• **What to produce**
For this exercise, please transcribe exactly and only the lines from the one containing "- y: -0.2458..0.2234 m" through the end of the material, both ends included, without pictures.

• **Dataset content**
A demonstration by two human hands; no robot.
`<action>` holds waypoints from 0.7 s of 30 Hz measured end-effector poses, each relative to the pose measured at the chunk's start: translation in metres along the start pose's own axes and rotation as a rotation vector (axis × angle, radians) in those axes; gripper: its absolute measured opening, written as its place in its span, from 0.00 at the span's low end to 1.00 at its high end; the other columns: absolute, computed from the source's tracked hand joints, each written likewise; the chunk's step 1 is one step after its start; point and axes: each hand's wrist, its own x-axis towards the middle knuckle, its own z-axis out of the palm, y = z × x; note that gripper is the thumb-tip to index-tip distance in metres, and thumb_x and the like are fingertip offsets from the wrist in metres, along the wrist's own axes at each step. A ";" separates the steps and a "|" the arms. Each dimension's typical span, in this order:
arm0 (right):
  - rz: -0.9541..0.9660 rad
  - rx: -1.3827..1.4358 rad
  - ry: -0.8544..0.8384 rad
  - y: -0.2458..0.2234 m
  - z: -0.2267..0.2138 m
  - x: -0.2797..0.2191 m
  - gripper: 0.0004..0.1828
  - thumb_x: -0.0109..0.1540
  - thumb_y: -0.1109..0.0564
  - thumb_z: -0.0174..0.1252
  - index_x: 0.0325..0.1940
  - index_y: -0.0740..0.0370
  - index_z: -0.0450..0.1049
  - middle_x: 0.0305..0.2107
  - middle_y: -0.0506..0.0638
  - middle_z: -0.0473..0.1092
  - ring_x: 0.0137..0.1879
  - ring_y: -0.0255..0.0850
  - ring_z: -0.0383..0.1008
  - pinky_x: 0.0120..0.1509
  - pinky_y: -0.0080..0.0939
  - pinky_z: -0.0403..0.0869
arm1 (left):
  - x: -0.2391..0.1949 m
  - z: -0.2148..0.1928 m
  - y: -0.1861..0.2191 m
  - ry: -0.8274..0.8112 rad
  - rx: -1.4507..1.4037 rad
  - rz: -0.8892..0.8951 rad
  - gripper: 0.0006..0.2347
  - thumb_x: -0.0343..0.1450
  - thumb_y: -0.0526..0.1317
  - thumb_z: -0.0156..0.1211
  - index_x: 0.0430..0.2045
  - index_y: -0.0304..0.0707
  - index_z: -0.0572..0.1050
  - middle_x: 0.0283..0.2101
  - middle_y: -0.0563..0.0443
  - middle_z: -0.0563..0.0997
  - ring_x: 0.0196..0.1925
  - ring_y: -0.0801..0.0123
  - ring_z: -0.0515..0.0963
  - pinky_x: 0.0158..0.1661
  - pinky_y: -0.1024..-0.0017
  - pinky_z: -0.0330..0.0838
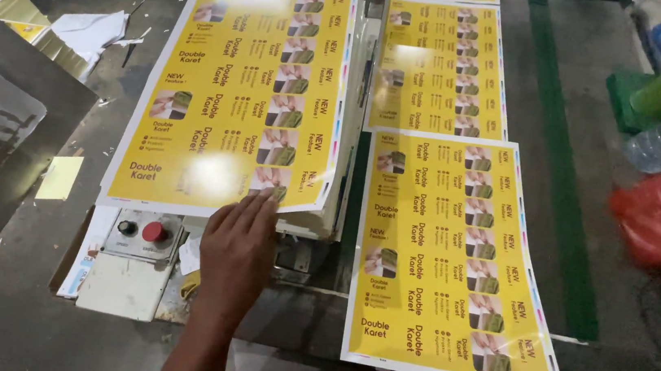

• **Solution to the problem**
  - y: -0.2458..0.2234 m
  - z: -0.2267..0.2138 m
  - x: -0.2797..0.2191 m
  - gripper: 0.0004..0.1828
  - thumb_x: -0.0109..0.1540
  - thumb_y: -0.1109..0.0564
  - thumb_z: -0.0174..0.1252
  - index_x: 0.0325..0.1940
  - index_y: -0.0740..0.0370
  - index_z: -0.0450..0.1049
  - middle_x: 0.0305..0.2107
  - middle_y: -0.0506..0.0638
  - middle_z: -0.0473..0.1092
  - ring_x: 0.0137..0.1879
  - ring_y: -0.0255..0.0850
  - ring_z: -0.0383..0.1008
  - pinky_x: 0.0120..0.1509
  - pinky_y: -0.0080..0.0939
  - pinky_z: -0.0403..0.0869
arm1 (left):
  - x: -0.2391..0.1949 m
  - z: -0.2148..0.1928 m
  - y: -0.1861..0.2191 m
  - ry: -0.8274..0.8112 rad
  - rx: -1.4507..1.4037 rad
  - rz: -0.8892..0.8951 rad
  - gripper: 0.0006..0.2347
  - thumb_x: -0.0343..0.1450
  - thumb_y: -0.0526..0.1317
  - thumb_z: -0.0156..0.1211
  - index_x: 0.0430..0.2045
  - index_y: -0.0304..0.0707
  - index_z: -0.0572..0.1050
  - middle_x: 0.0283..0.2101
  - middle_y: -0.0563..0.0443
  - middle_z: -0.0563..0.0997
  - ring_x: 0.0196..0.1925
  - ring_y: -0.0801..0.0123
  - ring_z: -0.0515..0.0963
  - pinky_x: 0.0158..0.1661
  - pinky_y: -0.1024..-0.0017
  - pinky_z: -0.0330..0.0838

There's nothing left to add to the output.